# [TASK TO COMPLETE]
Your task is to copy the lines of the data below from the line holding "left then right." through the line holding "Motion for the", inclusive, exactly and with nothing added.

# [SOURCE DATA]
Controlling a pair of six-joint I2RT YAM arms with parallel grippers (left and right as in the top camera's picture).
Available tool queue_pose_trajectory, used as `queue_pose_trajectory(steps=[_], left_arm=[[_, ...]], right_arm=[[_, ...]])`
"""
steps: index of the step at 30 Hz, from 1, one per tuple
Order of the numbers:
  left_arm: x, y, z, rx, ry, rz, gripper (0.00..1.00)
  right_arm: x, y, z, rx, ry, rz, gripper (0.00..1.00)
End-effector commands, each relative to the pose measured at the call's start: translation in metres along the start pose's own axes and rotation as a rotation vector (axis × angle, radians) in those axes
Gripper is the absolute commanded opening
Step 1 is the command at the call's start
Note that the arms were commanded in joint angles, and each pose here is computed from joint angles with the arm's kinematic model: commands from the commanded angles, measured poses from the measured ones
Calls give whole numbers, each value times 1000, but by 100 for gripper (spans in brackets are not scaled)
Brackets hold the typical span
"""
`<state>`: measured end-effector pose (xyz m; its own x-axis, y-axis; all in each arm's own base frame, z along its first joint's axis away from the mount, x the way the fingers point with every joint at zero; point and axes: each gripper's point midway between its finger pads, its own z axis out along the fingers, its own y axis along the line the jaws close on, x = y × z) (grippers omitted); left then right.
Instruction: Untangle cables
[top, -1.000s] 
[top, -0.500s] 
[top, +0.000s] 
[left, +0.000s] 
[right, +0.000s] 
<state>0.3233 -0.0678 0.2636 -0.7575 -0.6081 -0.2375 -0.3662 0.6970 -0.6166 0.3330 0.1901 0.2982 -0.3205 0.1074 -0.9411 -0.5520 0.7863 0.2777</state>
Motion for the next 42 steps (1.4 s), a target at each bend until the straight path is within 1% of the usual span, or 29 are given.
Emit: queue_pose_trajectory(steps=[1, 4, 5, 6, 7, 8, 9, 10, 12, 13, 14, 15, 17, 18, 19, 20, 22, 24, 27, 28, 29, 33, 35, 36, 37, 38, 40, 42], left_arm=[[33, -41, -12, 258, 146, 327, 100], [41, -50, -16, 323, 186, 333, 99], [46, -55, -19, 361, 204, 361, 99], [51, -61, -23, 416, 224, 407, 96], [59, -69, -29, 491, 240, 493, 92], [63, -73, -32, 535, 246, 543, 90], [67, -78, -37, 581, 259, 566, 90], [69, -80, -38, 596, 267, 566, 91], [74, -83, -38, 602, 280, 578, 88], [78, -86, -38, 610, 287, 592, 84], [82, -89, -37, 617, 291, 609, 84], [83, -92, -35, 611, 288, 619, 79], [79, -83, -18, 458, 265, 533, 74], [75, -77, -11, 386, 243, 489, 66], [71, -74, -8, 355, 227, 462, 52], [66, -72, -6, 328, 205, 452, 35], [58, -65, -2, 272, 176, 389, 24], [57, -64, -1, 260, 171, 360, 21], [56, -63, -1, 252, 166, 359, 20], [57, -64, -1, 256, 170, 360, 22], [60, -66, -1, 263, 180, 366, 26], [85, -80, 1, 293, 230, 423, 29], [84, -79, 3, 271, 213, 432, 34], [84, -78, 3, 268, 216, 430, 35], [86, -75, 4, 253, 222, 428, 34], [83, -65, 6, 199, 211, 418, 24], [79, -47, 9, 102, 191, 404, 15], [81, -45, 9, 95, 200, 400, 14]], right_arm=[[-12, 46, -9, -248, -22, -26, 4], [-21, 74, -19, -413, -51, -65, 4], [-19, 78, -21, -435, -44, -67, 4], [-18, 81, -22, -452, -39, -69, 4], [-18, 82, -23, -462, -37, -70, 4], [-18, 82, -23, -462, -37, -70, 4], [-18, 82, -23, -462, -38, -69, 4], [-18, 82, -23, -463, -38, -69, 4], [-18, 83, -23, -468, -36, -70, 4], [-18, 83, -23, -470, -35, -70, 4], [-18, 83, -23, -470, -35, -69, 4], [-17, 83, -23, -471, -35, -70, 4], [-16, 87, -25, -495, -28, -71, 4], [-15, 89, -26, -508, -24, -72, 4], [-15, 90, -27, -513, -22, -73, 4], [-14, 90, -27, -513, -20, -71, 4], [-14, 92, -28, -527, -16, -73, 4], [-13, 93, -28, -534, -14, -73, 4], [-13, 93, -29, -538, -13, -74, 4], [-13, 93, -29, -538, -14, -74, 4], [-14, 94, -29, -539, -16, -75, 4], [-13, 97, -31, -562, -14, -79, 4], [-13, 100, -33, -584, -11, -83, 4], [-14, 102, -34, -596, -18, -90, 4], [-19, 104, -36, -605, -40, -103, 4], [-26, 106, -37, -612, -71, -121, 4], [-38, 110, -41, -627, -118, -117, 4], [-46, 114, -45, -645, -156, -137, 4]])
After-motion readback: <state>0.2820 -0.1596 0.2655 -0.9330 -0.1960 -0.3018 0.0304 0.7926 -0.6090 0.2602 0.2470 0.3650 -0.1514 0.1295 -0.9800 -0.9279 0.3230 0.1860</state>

# [RESULT OF THIS TASK]
`<state>`: measured end-effector pose (xyz m; its own x-axis, y-axis; all in each arm's own base frame, z along its first joint's axis away from the mount, x the way the fingers point with every joint at zero; point and axes: each gripper's point midway between its finger pads, its own z axis out along the fingers, its own y axis along the line the jaws close on, x = y × z) (grippers omitted); left then right.
Instruction: Untangle cables
[top, -1.000s] 
[top, -0.500s] 
[top, +0.000s] 
[left, +0.000s] 
[right, +0.000s] 
<state>0.3233 -0.0678 0.2636 -0.7575 -0.6081 -0.2375 -0.3662 0.6970 -0.6166 0.3330 0.1901 0.2982 -0.3205 0.1074 -0.9411 -0.5520 0.7863 0.2777</state>
Motion for the next 42 steps (1.4 s), a target at each bend until the straight path is within 1% of the usual span, or 29 are given.

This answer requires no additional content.